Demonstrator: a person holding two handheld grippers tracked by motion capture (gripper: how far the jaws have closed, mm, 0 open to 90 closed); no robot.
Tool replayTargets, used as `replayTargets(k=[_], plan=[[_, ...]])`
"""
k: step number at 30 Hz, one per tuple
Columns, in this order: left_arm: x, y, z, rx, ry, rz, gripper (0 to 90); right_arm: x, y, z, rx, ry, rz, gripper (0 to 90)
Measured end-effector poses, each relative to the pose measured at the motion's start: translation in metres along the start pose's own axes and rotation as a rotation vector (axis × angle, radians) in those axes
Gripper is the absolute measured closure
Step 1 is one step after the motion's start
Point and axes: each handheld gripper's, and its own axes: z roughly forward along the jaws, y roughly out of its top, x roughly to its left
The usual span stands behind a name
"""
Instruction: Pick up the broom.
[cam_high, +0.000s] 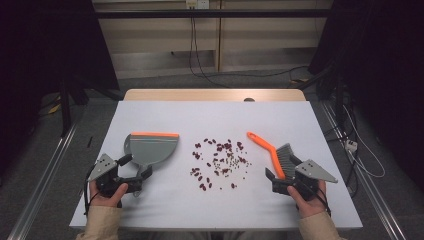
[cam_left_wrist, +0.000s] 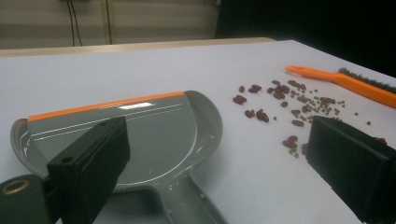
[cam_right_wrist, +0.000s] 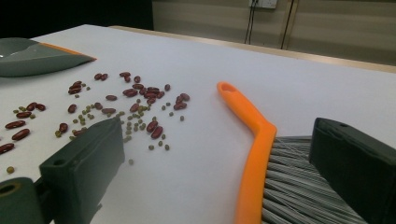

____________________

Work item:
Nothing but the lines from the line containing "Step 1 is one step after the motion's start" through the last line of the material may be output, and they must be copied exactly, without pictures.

Solution for this task:
Step 1 is one step after the motion's start
Point and axes: each handheld gripper's, and its own axes: z roughly forward along the jaws, y roughly out of its top, x roughly to its left
The usual span stands behind a name
"""
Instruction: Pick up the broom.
[cam_high, +0.000s] 
[cam_left_wrist, +0.000s] 
[cam_right_wrist, +0.000s] 

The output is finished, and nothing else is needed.